Table 2 shows that the sociodemographic characteristics of linked (229,025 + 34,686 = 263,711) and unlinked individuals with intended destination Manitoba were generally similar, suggesting little or no bias associated with the linkage process for most characteristics. Large standardised differences (above 20%), indicating differences between unlinked and linked immigrants that are unlikely to be due to chance, were found among immigrants who intended to settle in Manitoba and were more common between 2005 and 2009. Other potential differences (standardised differences between 15% and 20%) included lower proportions of linked immigrants among those who landed in the 1990s, among refugees, and those born in Africa.
Linkage methods were similar across provinces; however, the IRCC-PR file received by provinces varied in terms of coverage and coverage years. Other differences include software used, methods for data quality assessment, and linkage completion date (Table 2).

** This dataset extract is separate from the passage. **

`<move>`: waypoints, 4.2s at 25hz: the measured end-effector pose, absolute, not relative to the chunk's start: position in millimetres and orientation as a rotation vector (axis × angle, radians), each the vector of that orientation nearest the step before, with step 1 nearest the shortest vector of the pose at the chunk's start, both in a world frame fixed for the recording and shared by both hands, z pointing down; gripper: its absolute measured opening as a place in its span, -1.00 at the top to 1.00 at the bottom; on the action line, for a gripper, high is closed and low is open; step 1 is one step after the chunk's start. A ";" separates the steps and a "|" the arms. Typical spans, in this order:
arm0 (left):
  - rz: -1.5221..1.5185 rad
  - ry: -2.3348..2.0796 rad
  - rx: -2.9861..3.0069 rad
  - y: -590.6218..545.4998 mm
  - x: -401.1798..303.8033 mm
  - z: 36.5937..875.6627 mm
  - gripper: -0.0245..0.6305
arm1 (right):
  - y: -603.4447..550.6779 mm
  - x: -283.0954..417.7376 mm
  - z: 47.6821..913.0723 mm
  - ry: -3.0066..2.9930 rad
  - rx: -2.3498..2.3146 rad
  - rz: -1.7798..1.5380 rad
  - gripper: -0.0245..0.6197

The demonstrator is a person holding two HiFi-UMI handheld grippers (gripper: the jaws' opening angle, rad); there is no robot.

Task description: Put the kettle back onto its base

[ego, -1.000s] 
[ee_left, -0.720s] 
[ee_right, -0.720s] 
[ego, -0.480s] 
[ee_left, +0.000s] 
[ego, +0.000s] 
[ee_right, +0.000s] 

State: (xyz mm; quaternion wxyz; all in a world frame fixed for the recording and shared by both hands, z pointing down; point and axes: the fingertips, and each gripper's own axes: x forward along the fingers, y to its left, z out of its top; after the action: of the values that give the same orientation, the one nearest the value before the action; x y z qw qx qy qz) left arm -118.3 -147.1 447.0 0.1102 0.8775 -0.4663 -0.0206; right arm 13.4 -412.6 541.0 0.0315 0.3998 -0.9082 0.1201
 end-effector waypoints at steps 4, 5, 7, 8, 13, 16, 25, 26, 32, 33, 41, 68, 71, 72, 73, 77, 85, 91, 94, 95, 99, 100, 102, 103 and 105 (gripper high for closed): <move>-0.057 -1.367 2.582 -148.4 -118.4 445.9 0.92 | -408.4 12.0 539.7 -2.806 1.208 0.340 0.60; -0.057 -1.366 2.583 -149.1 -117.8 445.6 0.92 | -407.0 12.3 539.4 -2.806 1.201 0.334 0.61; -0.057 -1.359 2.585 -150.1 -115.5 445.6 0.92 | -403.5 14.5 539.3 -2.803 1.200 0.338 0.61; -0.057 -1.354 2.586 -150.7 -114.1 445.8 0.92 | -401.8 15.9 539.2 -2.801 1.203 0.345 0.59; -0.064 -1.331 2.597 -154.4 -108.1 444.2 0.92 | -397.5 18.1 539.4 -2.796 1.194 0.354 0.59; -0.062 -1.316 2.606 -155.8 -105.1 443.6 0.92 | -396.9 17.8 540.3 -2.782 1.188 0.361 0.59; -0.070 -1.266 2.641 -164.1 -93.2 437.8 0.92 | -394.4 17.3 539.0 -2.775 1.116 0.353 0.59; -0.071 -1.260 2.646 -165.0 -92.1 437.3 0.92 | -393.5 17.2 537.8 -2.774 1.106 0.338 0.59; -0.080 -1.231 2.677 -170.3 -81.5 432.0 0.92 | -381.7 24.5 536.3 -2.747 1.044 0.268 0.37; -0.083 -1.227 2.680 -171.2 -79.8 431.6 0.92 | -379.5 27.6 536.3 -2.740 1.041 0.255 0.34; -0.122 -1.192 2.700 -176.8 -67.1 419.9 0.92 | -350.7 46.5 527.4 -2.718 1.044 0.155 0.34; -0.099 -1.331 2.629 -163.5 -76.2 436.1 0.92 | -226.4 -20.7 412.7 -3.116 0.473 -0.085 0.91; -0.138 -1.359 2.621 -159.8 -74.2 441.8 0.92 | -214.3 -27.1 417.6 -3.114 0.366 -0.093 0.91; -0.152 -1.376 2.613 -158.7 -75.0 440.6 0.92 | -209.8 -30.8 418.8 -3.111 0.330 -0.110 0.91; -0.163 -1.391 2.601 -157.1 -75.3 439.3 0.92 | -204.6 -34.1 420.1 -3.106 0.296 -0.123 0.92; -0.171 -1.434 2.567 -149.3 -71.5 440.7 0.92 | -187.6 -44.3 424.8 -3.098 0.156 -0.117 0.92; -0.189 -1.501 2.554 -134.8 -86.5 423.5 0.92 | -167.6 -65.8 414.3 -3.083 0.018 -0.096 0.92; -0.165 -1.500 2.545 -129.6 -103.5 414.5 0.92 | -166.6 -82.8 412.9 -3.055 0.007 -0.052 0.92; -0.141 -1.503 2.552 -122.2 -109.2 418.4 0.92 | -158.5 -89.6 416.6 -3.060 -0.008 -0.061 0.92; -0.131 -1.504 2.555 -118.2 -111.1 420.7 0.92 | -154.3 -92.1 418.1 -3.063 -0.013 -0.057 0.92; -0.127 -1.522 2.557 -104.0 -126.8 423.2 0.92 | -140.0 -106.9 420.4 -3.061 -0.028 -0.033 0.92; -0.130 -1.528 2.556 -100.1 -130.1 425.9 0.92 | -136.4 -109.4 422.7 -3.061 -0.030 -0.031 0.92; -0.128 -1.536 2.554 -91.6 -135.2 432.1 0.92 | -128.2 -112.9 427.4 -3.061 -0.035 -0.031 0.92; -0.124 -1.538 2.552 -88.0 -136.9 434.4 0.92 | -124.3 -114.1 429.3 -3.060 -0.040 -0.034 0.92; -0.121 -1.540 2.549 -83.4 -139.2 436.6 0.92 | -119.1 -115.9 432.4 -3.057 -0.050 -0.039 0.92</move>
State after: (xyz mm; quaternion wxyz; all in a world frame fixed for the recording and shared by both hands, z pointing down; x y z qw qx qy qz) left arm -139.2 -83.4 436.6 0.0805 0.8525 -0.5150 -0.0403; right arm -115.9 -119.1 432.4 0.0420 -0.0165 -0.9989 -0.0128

Despite receiving the national dataset from IRCC, the first linkage between the IRCC-PR Database and the New Brunswick Medicare Registry was restricted to immigrants who indicated NB as their intended destination and those who did not have a specified destination. This decision was made to minimise false positives in the context of resource constraints. Because the Medicare Registry is the most complete, accurate, and up-to-date list of all NB residents across all government departments in the province, deterministic matching was the primary method used, followed by some manual matching of records that were categorised as having NB as the intended destination but could not be matched after various processes of deterministic matching were performed with the Power Query linkage software. To differentiate unmatched individuals due to matching errors from those who may have moved out of province, if no other family members in the same immigrant household were found to be present the unmatched individual was counted as never arrived in the province. A study found that about 89% of unmatched primary applicants lived in a household where no family members could be matched [6]. Individuals who were linked from the IRCC-PR database to Medicare Registry records were assigned their corresponding unique scrambled identifier that enabled the file to be linked with other data files held at NB-IRDT. Duplicate records were removed by retaining the record with the earliest landing date.